Rise of the operators (Part 1: the builders)

The palaeontologist Stephen Jay Gould was a well-known proponent of a slightly modified theory of evolution called punctuated equilibrium. Briefly, his view was that ‘normal’ incremental evolution was occasionally interrupted by radical change (meteor, volcano or another cataclysm) which in turn re-set the environment for the next period of incrementality. The end of bull markets always remind me of a version of this. Less dramatic but no less impactful in terms of re-setting the environment.

For those of you older than 40, it sort of felt like 2000.

If you are younger than 40, a massive tech bubble just burst. I expect you know that. For the past six months, many VCs have been podcasting, tweeting, publicly writing, … and generally prognosticating about what you should do and what’s going to happen next.

From Brad Feld’s excellent post ‘What Just Happened’

There’s lots of VC writing out there on this topic and this is (definitely) not that. Instead I wanted to talk about the change in financing climate as it relates to the people actually running companies.

The last five years were a perfect time for technical/product founders who brought vision to the table. There was a lot of investor talk about backing visions with patient capital. And even though the nature of this market punctuation was not sudden, the change of atmosphere has been radical enough to leave a lot of companies with an operating model overhang.

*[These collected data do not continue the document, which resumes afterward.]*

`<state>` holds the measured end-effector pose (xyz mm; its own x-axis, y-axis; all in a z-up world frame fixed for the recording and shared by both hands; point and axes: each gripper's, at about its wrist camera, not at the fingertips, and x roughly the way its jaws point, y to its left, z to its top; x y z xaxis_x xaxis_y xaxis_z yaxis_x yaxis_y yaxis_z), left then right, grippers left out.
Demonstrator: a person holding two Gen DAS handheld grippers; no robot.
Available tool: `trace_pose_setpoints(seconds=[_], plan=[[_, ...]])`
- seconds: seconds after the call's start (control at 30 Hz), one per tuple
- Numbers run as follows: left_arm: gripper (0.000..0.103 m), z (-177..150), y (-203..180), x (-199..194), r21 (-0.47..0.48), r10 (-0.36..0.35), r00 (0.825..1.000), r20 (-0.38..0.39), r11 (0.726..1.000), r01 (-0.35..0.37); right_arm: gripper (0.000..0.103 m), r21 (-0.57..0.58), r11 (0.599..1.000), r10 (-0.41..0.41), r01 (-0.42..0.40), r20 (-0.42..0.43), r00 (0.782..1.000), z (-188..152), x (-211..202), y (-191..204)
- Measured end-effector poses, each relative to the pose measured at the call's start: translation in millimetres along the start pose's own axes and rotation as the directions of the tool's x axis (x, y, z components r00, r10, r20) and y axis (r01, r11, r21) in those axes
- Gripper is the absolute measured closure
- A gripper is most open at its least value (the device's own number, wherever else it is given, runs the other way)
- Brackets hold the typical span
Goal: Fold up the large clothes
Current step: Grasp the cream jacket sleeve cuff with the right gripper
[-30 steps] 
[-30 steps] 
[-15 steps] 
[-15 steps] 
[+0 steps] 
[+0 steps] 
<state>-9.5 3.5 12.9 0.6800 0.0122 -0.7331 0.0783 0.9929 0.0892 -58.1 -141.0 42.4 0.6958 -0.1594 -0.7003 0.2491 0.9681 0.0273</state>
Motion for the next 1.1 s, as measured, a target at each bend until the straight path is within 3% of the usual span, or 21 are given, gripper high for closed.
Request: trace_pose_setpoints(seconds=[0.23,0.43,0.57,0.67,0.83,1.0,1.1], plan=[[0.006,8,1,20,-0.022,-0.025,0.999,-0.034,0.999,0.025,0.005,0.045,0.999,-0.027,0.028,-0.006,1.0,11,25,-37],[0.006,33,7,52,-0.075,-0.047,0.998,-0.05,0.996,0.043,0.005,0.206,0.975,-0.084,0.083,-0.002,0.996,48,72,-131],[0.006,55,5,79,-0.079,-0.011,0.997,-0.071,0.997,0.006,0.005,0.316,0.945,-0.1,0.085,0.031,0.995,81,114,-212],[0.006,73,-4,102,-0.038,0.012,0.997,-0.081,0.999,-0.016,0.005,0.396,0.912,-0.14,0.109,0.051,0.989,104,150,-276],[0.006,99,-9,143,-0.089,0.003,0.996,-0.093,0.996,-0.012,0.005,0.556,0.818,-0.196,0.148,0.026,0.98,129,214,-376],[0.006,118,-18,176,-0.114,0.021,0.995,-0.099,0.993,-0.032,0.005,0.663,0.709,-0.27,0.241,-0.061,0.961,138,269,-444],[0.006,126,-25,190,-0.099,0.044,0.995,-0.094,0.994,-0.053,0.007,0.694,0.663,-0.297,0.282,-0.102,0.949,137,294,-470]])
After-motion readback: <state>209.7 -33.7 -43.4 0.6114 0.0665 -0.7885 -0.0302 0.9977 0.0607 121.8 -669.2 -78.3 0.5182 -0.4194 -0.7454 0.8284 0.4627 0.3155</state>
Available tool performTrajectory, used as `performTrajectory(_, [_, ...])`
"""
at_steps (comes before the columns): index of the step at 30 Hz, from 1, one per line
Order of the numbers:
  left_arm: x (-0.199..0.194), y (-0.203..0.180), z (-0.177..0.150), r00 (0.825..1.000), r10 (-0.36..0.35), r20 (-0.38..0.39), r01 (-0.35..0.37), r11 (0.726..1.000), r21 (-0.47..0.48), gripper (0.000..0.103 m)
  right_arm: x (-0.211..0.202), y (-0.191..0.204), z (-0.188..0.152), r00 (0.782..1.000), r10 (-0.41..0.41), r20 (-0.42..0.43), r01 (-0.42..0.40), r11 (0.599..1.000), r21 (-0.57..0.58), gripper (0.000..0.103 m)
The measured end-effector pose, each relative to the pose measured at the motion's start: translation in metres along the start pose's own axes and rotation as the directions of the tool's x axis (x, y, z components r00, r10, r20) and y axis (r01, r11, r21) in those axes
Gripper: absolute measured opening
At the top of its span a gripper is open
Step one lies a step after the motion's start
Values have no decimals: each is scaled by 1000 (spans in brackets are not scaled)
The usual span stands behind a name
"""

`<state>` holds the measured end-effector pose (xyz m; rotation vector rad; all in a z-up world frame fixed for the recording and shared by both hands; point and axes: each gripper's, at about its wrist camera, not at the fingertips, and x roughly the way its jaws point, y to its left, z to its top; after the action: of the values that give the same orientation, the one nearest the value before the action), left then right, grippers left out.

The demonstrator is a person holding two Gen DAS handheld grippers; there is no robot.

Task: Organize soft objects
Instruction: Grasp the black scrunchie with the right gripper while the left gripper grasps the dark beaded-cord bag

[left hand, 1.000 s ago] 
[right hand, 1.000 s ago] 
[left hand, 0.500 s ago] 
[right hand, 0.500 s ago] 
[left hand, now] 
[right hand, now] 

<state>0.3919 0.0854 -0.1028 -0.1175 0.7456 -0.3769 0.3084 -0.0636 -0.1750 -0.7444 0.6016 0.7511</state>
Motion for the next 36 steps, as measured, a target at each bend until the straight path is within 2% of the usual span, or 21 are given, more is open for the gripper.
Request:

A lot of portfolios (especially at Series A and above, certainly growth) now have companies which will need to “grow into their valuations” (I love this euphemism as a way of deflecting a poor pricing call by investors). These are companies which need to make difficult decisions to get to unit economics fast. That means efficiencies of scale, cost, or perhaps entirely shifting position in the value chain. It means M&A (there is going to be a *lot* of M&A). Fundamentally it requires not the prosecuting of a vision, but the building and running of a sustainable business. The next few years (two, five, seven?) are going to be squarely focused not on the visionaries, but the operators.

You can generally tell an operator by their level of comfort discussing things like exit strategies, resource allocation, opportunity cost and cashflow. As a generalisation, I find they’re often shunned by VC (‘not a big enough vision to make the portfolio economics work’) but embraced by PE (‘this person will make us money’). If you want a few examples, The Outsiders is a great collection of these characters.

I haven’t yet analysed VC cash distribution (rather than ‘value’) generated by technical/product founders versus operators over time although (despite the tone of this post) I could believe it’s weighted heavily to the former. However I’d also be willing to bet that the greatest value creation over the next five years will come from operators rather than visionaries. Investors, allocate your capital accordingly.